Core Molding Technologies believes that the following factors, among others, could affect its future performance
and cause actual results to differ materially from those expressed or implied by forward-looking statements made in
this report: business conditions in the plastics, transportation, marine and commercial product industries (including
changes in demand for truck production); federal and state regulations (including engine emission regulations);
general economic, social, regulatory (including foreign trade policy) and political environments in the countries in
which Core Molding Technologies operates; the adverse impact of coronavirus (COVID-19) global pandemic on our
business, results of operations, financial position, liquidity or cash flow, as well as impact on customers and supply
chains; safety and security conditions in Mexico and Canada; dependence upon certain major customers as the
primary source of Core Molding Technologies’ sales revenues; efforts of Core Molding Technologies to expand its
customer base; the ability to develop new and innovative products and to diversify markets, materials and processes
and increase operational enhancements; the actions of competitors, customers, and suppliers; failure of Core
Molding Technologies’ suppliers to perform their obligations; the availability of raw materials; inflationary
pressures; new technologies; regulatory matters; labor relations; labor availability; the loss or inability of Core
Molding Technologies to attract and retain key personnel; the Company's ability to successfully identify, evaluate
and manage potential acquisitions and to benefit from and properly integrate any completed acquisitions; federal,
state and local environmental laws and regulations; the availability of capital; the ability of Core Molding
Technologies to provide on-time delivery to customers, which may require additional shipping expenses to ensure
on-time delivery or otherwise result in late fees and other customer charges; risk of cancellation or rescheduling of
orders; management’s decision to pursue new products or businesses which involve additional costs, risks or capital
expenditures; inadequate insurance coverage to protect against potential hazards; equipment and machinery failure;
product liability and warranty claims; and other risks identified from time to time in Core Molding Technologies’
other public documents on file with the Securities and Exchange Commission, including those described under the
“Risk Factors” heading of any applicable prospectus supplement and under similar headings in our periodic reports
filed with the SEC, which are incorporated by reference in this prospectus.
CORE MOLDING TECHNOLOGIES, INC.
Core Molding Technologies and its subsidiaries operate in the composites market as one operating segment as a
molder of thermoplastic and thermoset structural products.
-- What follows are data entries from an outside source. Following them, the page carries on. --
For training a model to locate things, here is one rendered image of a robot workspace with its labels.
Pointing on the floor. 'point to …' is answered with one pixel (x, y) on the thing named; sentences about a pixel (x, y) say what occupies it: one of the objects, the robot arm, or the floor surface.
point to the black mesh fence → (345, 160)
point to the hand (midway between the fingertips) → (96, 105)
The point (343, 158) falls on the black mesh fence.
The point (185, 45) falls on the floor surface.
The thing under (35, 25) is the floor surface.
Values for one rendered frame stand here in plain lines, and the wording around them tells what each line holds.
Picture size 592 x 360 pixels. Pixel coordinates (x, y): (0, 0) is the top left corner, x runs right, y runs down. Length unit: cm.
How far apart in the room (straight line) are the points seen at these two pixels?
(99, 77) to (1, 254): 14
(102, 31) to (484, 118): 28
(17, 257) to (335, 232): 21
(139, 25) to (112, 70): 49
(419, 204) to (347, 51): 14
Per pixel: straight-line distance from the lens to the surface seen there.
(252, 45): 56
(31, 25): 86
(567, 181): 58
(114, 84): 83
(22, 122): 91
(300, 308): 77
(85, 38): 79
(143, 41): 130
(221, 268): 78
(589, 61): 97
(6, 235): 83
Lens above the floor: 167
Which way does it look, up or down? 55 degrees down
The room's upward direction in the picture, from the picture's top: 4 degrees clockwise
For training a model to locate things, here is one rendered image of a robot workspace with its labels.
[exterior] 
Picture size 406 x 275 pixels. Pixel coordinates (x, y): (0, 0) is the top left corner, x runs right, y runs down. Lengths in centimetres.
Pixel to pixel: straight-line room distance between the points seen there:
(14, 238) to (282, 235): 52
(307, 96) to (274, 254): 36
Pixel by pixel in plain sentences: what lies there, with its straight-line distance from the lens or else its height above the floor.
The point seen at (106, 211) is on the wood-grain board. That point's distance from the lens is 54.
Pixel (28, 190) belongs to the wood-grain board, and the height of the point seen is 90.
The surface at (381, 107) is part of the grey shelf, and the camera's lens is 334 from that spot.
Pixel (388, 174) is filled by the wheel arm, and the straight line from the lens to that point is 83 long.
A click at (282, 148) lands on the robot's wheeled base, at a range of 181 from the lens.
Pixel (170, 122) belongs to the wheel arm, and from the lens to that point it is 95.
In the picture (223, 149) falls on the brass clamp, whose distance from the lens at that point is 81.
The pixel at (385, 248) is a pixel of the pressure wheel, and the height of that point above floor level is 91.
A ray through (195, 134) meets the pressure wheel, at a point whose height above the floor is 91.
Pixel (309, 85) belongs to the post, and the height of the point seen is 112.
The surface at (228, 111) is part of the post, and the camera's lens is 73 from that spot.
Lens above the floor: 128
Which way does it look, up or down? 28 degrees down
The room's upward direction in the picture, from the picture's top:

The Company's operating segment consists of two
component reporting units, Core Traditional and Horizon Plastics. The Company produces and sells molded
products for varied markets, including medium and heavy-duty trucks, automobiles, marine, construction and other
commercial markets. The Company offers customers a wide range of manufacturing processes to fit various
program volume and investment requirements. These processes include compression molding of sheet molding
compound ("SMC"), bulk molding compounds ("BMC"), resin transfer molding ("RTM"),liquid molding of
dicyclopentadiene ("DCPD"), spray-up and hand-lay-up, glass mat thermoplastics ("GMT"), direct long-
fiberthermoplastics ("D-LFT") and structural foam and structural web injection molding ("SIM"). We operate seven
production facilities in Columbus and Batavia, Ohio; Gaffney, South Carolina; Winona, Minnesota; Matamoros and
Escobedo, Mexico; and Cobourg, Ontario, Canada. Our principal executive offices are located at 800 Manor Park
Drive, Columbus, Ohio 43228-0183, and our telephone number is (614) 870-5000. Core Molding Technologies has
a website located at http://www.coremt.com. The information on this website is not a part of this prospectus.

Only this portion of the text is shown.